No início de suas atividades, a Liga da Justiça inteira, como grupo, possuia uma espécie de sidekick (alguns autores inclusive se referem a ele como "mascote" da equipe. Aí eu já acho paia. Mascote é o Kripto, o Batcão, sei lá). Isso lá nos anos 60. Em sua revisão, Mark Waid manteve o posto de Snapper Carr, o garoto "papo firme" que agora, apesar de não entrar nas missões, cuida da manutenção do QG dos heróis. Então, pro papel do garoto que adora estalar os dedos, não há páreo. Haley Joel Osment ("O sexto sentido" e "I.A. Inteligência Artificial") é escolha certeira. E mó brasa, mora?

O tio de Snapper
Se, nas HQ's originais da Liga, o jovem Snapper passa a fazer parte do grupo por estar na hora certa (?) no lugar certo (?), no arco de Waid essa situação foi mudada para ficar mais verossímil. Em JLYO ele é sobrinho do contato da Liga com seu patrocinador misterioso. Infelizmente eu não lembro do nome do personagem (e, logo, não pude achar imagens do mesmo), mas era um sujeito um tanto quanto velho, mas que pudesse ser forte, até fisicamente, quando necessário. Para a disputa do páreo, David Morse ("À espera de um milagre") e Paul Giamatti ("A dama na água" e "Mandando Bala"). A mim particularmente agradam os dois atores mas, tendo em vista uma chiadeira por parte dos produtores e as dificuldades com cachês, ficamos com David Morse, consideravelmente mais em conta.

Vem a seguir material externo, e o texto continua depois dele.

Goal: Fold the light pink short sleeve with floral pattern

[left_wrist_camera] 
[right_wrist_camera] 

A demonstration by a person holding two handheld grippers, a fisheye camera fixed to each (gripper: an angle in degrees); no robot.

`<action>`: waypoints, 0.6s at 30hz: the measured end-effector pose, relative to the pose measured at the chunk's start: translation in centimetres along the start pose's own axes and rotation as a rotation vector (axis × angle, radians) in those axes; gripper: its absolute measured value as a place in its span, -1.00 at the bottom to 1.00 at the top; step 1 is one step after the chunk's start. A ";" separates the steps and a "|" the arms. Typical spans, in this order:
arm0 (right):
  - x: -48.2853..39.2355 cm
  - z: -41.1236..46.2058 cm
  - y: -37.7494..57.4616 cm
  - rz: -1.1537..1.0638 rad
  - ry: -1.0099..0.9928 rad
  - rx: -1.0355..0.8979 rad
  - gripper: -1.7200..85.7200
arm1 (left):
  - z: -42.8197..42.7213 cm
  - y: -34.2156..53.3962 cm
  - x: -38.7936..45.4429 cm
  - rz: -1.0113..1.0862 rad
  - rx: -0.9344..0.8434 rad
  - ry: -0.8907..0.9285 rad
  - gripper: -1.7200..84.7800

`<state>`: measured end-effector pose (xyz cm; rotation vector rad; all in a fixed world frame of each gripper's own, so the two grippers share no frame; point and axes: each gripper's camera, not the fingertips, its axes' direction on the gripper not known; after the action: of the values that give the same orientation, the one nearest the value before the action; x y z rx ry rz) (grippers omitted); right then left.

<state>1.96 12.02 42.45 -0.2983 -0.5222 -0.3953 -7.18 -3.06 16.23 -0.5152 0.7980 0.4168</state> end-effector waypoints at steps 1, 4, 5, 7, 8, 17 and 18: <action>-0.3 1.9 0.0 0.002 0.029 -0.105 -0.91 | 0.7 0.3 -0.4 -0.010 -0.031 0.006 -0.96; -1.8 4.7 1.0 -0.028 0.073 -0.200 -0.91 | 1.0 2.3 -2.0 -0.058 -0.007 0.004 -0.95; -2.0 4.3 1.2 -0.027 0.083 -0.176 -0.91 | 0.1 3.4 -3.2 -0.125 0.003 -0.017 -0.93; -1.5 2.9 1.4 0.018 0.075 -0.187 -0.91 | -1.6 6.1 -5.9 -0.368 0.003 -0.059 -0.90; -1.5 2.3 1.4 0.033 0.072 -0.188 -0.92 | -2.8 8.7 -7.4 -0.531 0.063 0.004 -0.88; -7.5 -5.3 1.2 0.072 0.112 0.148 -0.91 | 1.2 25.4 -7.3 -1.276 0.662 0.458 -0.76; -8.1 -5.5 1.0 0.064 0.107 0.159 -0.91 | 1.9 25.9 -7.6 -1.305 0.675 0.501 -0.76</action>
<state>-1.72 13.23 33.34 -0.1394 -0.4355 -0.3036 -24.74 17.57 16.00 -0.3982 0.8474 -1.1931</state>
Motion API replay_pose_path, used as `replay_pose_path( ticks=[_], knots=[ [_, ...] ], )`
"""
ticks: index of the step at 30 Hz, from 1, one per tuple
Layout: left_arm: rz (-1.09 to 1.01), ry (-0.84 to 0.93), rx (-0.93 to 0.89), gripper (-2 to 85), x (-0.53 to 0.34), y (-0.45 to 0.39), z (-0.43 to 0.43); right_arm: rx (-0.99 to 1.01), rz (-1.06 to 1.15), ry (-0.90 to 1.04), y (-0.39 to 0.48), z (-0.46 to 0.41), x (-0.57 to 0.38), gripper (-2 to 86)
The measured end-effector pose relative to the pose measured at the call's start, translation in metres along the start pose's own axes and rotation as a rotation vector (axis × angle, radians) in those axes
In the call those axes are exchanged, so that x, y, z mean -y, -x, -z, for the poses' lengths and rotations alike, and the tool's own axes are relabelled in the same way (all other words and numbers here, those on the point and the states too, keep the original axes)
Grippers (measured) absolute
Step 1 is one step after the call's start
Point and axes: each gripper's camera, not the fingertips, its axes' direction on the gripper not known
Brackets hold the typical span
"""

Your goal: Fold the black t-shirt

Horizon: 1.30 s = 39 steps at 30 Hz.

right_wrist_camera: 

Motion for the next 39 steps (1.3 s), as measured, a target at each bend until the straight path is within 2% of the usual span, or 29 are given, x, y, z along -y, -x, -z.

O patrocinador misterioso: Arqueiro Verde (Oliver Queen)
Outro páreo difícil de montar. Pro papel do misterioso benfeitor/patrocinador da Liga, o Arqueiro Verde, é preciso um ator que saiba se portar como rico, cheio da nota mas "com consciência social". A montagem do páreo foi tão difícil que dispensei o azarão. A escolha fica entre Rufus Sewell ("Coração de Cavaleiro" e "Tristão e Isolda") e Justin Hartley ("Smallville"). Rufus sabe, e muito bem, fazer o papel de poderoso. Nos três filmes que me lembro com ele, ele sempre fez lordes ricos. Além do que tem uma cara de sedutor, essencial pro papel do velho Queen. Na outra ponta, temos o novato Justin Hartley, do horrível seriado Smallville, onde faz o papel de... Arqueiro Verde/Oliver Queen! Ou seja, o rapaz tem a seu favor o fato de favorecer a identificação do público. Um grande ponto, se me permitem. No fim, a escolha entre um e outro se calca na idade média do restante do elenco. Como tenho optado pelos trintões, dá o Rufus (não o cachorro do Dennis!) na parada...

Menção honrosa: Sociedade da Justiça












Um momento importantíssimo da trama se dá quando, chegando na casa da mãe, Dinah vê que está rolando uma reuniãozinha entre suas mãe e seus "tios": os heróis da Sociedade da Justiça! Nesse momento ela terá uma revelação muito importante (acho que só eu achei: ninguém nunca mais citou isso...). Enfim. Para o papel de Dinah Lance (sem o "Laurel"), Kim Basinger. Uma loira bonitona, enxuta que ainda chama muita atenção onde passa. Mas podia ser a Sharon Stone também. Na verdade até prefiro a Stone, mas a idéia só me ocorreu agora e... Deixa quieto. Como é uma reunião dos membros da Sociedade, o primeiro Flash, Jay Garrick, certamente está presente. E, para o seu papel, uma daquelas homenagens que o público nerd adora: John Wesley Shipp! Não sabe quem é? Sabe sim! Ele era o Flash no seriado de Tv dos anos 90. Certamente seria um rosto que os fãs iam gostar de ver. Pros demais sócios, a escolha não faria a menor diferença (na verdade, nem pro Flash faria, mas a graça é a homenagem) porque a participação deles é realmente MUITO pequena.


Ufa! Acho que conclui! Caramba, se você chegou até aqui, meus parabéns e meu muito obrigado. Mas não pare agora! Clique aí nos comentários e diga o que achou, qual das opções de atores preferia e tal. Vai ser um prazer!


Nota: Agora que me dei conta: acho que um filme só seria pouco para dar conta de todo o arco criado por Mark Waid. Bem, problema nenhum: é só entrar na moda corrente, de fazer trilogias filmadas todas de uma vez e zaz! Um filme baseado em quadrinhos que nem o nerd mais xiita vai poder botar defeito!
Aiaiai... Ainda bem que sonhar não paga imposto!

1 comentários:

rodrigo_galhano disse...

Vin Diesel? Porra você tá de sacanagem né?!? Nem pra cumprir tabela!